### DATA PROVIDED ###

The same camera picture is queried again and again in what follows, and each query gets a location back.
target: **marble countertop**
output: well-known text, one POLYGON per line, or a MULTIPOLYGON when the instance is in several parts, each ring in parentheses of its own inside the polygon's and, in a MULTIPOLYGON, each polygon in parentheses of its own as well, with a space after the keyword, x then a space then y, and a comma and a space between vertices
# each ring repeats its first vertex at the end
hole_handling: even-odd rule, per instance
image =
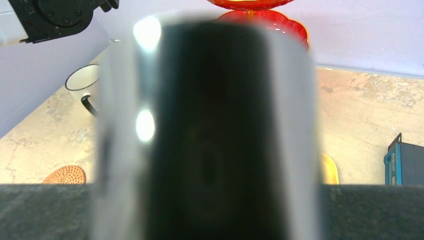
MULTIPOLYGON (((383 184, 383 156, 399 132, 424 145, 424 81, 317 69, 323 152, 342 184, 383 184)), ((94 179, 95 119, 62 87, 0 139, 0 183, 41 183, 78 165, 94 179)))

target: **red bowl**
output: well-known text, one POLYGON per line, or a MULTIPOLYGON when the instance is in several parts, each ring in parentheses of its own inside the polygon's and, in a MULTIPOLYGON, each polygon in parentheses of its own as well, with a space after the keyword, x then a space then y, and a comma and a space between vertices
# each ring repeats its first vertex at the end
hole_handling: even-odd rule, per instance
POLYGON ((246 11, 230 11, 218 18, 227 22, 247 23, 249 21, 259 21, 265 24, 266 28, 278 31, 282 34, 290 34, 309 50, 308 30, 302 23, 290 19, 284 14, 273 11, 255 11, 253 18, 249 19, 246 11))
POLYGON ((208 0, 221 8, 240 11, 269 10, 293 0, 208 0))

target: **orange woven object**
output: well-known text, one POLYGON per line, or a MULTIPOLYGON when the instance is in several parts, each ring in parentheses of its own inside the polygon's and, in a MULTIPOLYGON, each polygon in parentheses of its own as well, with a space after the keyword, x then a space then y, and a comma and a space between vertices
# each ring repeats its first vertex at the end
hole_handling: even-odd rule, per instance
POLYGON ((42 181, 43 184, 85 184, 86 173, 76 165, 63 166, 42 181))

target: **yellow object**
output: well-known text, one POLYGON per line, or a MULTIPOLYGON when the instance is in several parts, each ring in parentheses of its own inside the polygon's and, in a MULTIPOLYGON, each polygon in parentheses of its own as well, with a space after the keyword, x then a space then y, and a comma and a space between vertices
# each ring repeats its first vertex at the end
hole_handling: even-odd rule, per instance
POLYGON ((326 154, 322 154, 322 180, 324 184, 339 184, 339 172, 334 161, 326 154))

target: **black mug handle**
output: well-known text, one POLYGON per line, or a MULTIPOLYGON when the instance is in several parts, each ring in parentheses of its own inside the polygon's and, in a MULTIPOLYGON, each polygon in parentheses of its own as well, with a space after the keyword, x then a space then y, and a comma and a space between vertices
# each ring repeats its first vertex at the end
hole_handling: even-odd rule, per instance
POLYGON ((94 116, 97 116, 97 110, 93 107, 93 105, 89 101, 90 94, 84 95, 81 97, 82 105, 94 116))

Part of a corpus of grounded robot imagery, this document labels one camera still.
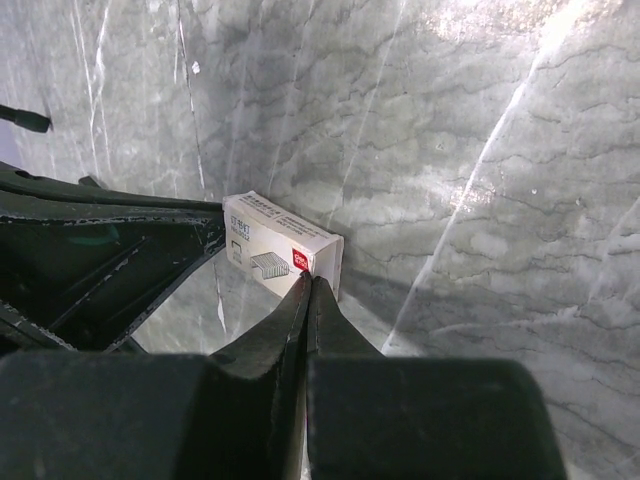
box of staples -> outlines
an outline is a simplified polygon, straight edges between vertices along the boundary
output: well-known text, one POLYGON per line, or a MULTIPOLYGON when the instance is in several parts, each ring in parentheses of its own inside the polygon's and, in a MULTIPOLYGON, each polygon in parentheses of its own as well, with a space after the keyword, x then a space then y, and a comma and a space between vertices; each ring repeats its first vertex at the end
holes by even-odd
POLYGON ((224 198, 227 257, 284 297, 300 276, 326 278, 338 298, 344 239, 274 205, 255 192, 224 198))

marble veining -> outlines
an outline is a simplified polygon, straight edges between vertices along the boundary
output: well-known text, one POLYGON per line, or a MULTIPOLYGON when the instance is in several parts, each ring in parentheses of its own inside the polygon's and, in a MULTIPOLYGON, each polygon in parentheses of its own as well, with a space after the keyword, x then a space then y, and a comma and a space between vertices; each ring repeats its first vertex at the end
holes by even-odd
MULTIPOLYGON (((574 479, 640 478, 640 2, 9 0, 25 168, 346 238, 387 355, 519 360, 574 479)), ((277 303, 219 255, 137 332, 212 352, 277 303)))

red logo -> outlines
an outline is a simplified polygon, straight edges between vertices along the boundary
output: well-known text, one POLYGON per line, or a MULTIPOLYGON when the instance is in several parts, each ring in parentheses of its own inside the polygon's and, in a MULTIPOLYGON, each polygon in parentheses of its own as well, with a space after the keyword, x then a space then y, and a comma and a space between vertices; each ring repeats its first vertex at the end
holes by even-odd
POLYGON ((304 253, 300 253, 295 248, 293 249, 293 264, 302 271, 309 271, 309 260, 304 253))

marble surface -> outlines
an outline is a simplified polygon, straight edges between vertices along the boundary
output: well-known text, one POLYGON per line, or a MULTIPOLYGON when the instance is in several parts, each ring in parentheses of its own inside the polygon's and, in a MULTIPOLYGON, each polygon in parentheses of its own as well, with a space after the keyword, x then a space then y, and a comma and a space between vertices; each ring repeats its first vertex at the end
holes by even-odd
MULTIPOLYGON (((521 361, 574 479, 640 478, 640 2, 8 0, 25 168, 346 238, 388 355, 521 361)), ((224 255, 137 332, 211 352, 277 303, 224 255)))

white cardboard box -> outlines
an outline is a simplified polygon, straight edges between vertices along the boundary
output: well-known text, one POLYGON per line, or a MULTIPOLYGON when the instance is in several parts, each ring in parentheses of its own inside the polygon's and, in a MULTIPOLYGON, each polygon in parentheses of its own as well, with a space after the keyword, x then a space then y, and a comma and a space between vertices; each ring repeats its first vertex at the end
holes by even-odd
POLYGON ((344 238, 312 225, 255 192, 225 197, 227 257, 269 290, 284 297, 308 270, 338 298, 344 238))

###
### DATA PROVIDED ###

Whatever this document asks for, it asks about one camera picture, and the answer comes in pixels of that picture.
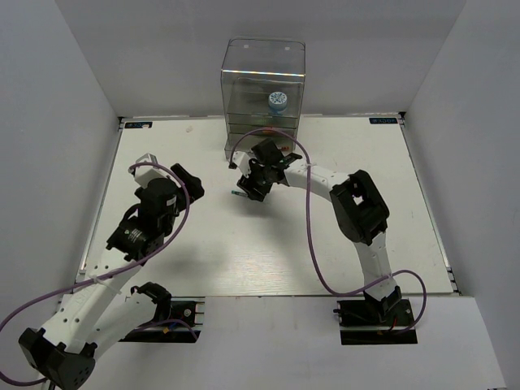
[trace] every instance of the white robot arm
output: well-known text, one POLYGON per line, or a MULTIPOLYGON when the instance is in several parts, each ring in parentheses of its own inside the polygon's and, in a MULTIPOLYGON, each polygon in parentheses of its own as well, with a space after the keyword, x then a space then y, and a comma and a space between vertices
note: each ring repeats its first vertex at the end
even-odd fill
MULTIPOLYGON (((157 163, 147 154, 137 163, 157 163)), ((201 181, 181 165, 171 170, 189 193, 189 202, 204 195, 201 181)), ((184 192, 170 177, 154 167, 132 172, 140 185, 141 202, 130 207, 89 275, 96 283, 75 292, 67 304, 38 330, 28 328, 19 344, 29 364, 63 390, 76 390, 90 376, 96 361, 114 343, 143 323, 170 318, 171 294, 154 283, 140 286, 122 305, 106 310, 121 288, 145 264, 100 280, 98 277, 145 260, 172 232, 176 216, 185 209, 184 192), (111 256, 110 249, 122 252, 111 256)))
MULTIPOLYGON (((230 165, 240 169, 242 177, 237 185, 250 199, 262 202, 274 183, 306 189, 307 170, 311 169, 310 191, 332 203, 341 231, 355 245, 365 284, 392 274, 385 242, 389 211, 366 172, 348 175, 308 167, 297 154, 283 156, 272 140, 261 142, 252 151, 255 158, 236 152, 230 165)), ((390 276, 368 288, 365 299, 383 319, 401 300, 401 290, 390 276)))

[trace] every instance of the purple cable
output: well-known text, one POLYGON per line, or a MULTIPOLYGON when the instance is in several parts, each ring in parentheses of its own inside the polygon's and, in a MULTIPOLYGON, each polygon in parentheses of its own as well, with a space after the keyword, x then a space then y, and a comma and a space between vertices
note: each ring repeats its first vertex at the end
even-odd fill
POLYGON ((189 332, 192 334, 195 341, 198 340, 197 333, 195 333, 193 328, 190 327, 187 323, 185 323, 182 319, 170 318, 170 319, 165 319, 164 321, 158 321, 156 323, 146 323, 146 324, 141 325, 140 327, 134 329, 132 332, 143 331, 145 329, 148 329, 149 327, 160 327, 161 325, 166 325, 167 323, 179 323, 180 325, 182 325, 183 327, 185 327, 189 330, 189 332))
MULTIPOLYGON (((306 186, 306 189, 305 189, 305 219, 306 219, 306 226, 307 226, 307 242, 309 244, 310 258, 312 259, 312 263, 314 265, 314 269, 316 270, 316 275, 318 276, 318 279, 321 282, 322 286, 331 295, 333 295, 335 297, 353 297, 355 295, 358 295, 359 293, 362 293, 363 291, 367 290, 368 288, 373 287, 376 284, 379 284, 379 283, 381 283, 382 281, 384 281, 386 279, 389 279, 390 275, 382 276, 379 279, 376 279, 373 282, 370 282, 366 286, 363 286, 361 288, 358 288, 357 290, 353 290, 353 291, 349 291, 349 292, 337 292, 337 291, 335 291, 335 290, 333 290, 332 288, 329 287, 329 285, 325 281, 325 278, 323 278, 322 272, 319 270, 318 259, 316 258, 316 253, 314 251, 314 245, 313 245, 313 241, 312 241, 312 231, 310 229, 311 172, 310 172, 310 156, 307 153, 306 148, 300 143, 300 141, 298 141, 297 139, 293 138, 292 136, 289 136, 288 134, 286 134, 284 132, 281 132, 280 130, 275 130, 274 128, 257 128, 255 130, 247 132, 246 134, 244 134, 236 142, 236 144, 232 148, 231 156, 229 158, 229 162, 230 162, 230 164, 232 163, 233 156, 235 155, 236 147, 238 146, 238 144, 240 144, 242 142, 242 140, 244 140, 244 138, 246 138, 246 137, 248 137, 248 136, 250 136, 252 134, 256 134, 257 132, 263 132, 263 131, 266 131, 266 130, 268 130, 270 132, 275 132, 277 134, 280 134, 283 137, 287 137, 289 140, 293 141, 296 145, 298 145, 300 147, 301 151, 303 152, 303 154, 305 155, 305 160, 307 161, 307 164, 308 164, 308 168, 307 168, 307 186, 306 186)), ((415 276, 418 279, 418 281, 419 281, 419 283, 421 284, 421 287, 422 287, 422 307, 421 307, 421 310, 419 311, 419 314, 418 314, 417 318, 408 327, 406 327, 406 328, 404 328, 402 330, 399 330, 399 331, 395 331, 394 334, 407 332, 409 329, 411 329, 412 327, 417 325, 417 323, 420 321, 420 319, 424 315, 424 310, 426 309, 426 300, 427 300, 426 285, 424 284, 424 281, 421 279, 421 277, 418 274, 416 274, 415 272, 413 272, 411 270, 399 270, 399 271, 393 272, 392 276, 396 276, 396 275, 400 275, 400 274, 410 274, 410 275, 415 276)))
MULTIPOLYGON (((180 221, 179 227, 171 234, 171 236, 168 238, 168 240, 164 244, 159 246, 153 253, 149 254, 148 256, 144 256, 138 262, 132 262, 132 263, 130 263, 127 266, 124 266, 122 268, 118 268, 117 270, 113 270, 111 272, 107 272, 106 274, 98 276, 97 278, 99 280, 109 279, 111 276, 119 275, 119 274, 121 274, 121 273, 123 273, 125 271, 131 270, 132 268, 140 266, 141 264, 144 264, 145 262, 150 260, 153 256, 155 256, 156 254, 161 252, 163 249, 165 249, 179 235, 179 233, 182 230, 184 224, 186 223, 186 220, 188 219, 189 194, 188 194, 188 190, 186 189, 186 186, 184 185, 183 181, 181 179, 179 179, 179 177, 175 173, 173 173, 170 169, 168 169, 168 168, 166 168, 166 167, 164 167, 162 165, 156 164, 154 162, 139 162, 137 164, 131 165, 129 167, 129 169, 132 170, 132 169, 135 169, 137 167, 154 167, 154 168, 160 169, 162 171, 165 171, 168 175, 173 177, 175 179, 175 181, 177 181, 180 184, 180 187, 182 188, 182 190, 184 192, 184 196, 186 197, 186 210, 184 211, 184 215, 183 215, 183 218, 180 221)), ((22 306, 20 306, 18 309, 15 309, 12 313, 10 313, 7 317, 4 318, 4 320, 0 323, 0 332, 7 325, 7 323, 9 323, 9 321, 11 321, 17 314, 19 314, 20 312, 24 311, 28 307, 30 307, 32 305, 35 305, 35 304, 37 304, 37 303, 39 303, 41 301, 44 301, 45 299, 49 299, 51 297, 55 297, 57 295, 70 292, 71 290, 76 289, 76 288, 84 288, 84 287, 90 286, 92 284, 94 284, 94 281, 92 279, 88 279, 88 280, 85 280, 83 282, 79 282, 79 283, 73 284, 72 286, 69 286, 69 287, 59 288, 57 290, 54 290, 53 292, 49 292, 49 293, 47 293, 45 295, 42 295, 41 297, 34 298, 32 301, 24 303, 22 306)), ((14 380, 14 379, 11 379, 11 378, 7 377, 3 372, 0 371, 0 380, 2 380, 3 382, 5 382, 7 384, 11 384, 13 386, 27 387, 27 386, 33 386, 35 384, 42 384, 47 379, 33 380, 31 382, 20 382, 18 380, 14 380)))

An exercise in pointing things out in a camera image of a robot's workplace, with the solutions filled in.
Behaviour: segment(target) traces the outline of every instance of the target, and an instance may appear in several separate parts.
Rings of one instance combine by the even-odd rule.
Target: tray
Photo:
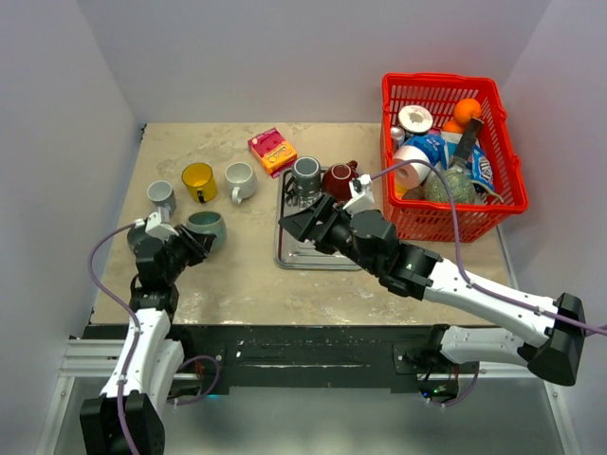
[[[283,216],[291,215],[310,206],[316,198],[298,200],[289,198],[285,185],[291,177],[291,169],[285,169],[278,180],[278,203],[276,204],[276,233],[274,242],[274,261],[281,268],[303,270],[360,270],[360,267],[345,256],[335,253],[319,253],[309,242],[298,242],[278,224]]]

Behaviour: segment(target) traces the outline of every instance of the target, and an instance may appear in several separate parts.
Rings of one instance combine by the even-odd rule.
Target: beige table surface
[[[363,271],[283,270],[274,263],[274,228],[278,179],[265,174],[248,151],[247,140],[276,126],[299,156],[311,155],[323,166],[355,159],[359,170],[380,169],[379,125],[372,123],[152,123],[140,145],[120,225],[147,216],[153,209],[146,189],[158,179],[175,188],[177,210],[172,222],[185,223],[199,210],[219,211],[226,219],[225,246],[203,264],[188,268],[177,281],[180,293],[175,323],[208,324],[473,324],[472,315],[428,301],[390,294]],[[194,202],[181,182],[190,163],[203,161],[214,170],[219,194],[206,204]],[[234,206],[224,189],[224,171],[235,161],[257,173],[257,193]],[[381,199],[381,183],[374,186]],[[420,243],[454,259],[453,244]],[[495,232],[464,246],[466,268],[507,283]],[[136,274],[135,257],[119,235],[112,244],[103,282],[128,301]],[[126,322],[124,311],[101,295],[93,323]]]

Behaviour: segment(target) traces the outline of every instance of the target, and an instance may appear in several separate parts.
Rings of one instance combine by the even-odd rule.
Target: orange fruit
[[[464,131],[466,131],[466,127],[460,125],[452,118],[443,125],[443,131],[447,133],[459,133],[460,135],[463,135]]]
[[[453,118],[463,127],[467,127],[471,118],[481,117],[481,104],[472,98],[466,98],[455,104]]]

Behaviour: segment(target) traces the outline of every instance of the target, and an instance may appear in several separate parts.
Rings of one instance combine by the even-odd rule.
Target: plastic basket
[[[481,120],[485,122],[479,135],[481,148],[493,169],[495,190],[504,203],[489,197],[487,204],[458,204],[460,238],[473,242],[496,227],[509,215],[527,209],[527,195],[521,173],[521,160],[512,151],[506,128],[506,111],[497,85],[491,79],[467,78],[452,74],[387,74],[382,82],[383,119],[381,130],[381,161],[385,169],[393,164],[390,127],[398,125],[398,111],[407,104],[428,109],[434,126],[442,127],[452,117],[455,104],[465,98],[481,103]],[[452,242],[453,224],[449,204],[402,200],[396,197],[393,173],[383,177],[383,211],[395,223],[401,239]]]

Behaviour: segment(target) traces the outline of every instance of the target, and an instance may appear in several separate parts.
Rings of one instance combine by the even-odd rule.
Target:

###
### DATA PROVIDED ###

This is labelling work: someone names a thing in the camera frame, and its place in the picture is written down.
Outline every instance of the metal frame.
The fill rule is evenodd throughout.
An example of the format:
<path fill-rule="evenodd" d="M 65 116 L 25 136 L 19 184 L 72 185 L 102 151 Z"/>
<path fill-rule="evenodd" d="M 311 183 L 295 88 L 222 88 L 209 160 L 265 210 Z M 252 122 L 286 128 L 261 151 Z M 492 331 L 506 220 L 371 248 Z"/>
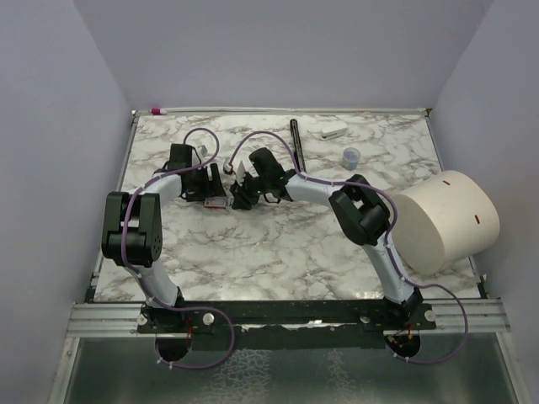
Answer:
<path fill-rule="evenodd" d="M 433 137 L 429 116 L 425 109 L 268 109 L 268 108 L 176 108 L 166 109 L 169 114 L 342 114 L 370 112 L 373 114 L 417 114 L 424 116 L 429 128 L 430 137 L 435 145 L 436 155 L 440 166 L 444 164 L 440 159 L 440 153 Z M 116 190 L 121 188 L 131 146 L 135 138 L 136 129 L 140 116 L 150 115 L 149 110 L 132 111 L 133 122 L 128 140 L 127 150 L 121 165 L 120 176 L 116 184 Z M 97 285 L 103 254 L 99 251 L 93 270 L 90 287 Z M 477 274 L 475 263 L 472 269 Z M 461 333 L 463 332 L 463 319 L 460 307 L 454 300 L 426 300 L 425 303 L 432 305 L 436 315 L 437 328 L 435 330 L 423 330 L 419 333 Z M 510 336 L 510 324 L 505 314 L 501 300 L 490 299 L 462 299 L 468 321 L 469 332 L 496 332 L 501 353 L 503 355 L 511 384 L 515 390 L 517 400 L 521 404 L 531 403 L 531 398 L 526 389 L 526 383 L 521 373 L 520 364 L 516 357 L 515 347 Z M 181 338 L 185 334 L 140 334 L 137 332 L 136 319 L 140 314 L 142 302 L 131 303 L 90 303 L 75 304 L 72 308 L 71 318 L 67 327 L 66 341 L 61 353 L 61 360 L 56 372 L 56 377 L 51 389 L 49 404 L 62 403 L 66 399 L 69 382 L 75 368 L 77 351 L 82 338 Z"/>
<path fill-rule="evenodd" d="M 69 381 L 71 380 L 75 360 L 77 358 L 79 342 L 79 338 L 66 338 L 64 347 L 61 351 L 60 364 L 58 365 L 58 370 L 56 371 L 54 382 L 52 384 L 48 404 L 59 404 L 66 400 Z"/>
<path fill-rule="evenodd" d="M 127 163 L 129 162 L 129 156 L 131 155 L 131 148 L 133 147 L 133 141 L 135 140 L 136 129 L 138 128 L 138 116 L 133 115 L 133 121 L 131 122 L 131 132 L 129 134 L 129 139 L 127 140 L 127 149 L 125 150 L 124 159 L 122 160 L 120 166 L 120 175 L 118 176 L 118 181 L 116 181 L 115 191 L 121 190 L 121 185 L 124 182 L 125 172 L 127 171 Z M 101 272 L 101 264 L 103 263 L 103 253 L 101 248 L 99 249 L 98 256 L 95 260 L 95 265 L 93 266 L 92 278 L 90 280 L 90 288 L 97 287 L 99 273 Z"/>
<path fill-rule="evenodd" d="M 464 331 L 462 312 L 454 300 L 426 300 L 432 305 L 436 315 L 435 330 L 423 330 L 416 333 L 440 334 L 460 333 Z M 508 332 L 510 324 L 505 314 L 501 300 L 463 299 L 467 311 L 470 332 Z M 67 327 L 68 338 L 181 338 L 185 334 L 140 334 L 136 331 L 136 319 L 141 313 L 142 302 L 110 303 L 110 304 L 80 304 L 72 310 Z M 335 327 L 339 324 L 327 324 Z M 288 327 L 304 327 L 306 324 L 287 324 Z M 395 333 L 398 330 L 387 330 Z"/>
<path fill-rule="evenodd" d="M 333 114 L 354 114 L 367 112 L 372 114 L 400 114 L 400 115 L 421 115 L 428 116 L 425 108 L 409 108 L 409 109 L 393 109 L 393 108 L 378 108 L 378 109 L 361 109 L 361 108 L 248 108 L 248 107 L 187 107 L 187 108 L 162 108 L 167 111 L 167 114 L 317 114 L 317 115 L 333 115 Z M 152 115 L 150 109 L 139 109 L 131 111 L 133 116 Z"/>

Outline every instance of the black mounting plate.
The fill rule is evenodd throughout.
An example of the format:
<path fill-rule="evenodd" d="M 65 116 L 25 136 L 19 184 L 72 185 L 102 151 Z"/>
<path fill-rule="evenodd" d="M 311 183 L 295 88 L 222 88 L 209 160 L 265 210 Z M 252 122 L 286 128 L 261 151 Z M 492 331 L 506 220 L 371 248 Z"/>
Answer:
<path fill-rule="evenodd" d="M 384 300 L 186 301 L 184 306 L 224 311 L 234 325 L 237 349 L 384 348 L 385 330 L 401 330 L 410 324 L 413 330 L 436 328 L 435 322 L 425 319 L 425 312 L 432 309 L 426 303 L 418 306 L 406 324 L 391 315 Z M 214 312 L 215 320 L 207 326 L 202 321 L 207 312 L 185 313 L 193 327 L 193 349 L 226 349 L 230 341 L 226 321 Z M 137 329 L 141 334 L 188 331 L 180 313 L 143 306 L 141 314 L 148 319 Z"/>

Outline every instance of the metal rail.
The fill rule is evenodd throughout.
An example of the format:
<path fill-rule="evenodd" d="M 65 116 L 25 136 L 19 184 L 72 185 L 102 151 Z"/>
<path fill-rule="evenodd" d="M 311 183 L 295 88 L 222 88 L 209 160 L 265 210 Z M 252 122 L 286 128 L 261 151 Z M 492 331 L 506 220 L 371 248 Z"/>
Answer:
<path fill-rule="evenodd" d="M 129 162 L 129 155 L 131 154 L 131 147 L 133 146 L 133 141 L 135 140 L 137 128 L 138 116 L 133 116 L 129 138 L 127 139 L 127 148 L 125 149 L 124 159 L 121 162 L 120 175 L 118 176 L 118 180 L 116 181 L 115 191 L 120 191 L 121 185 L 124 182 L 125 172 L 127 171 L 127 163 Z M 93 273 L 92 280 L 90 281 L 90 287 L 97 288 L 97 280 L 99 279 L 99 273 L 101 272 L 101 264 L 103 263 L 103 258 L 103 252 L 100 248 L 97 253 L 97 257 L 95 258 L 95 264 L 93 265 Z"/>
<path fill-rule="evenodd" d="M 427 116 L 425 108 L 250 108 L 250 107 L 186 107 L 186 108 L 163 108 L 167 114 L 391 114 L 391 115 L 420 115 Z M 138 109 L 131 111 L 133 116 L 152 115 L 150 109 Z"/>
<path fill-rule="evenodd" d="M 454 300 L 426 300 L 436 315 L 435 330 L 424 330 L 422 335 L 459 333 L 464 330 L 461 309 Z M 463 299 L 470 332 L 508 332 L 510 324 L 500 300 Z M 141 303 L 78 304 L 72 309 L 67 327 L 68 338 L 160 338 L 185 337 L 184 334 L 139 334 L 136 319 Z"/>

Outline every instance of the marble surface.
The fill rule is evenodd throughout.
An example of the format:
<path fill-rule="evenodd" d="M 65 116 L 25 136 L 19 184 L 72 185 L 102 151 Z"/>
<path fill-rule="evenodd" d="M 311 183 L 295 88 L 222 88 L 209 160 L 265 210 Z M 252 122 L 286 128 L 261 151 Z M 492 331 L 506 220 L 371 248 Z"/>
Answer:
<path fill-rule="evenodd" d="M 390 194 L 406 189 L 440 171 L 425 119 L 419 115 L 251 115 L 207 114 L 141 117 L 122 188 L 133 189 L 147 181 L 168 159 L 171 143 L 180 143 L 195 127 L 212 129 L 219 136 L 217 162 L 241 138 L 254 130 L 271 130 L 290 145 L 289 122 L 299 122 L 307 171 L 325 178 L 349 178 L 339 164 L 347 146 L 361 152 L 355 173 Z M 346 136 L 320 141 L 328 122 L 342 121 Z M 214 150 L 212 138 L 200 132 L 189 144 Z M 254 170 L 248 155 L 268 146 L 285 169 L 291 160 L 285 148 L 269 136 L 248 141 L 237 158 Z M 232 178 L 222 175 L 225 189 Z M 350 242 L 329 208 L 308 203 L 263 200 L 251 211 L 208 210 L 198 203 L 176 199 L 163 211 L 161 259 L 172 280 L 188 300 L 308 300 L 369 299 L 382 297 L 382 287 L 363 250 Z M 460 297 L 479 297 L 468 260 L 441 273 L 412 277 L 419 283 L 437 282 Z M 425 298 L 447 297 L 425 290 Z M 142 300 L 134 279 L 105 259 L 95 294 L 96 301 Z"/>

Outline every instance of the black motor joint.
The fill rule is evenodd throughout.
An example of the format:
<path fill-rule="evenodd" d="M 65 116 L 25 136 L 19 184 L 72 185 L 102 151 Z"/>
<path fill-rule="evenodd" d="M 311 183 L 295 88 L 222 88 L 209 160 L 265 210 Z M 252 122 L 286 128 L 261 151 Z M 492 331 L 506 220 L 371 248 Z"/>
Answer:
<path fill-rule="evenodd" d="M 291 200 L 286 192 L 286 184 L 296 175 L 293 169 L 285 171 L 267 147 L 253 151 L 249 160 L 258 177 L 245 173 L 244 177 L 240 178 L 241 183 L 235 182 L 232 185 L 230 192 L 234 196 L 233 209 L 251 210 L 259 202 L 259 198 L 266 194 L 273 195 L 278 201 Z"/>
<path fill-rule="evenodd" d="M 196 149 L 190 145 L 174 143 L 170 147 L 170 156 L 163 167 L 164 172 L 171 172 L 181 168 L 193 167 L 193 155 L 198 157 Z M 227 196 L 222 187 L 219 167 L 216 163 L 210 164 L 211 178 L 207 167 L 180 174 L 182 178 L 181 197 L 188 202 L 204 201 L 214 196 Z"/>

###

[YOUR GOAL] Check each line in the records above for the word "metal". Return those that have it.

[SOLUTION TO THE PROBLEM]
Outline every instance of the metal frame.
Outline every instance of the metal rail.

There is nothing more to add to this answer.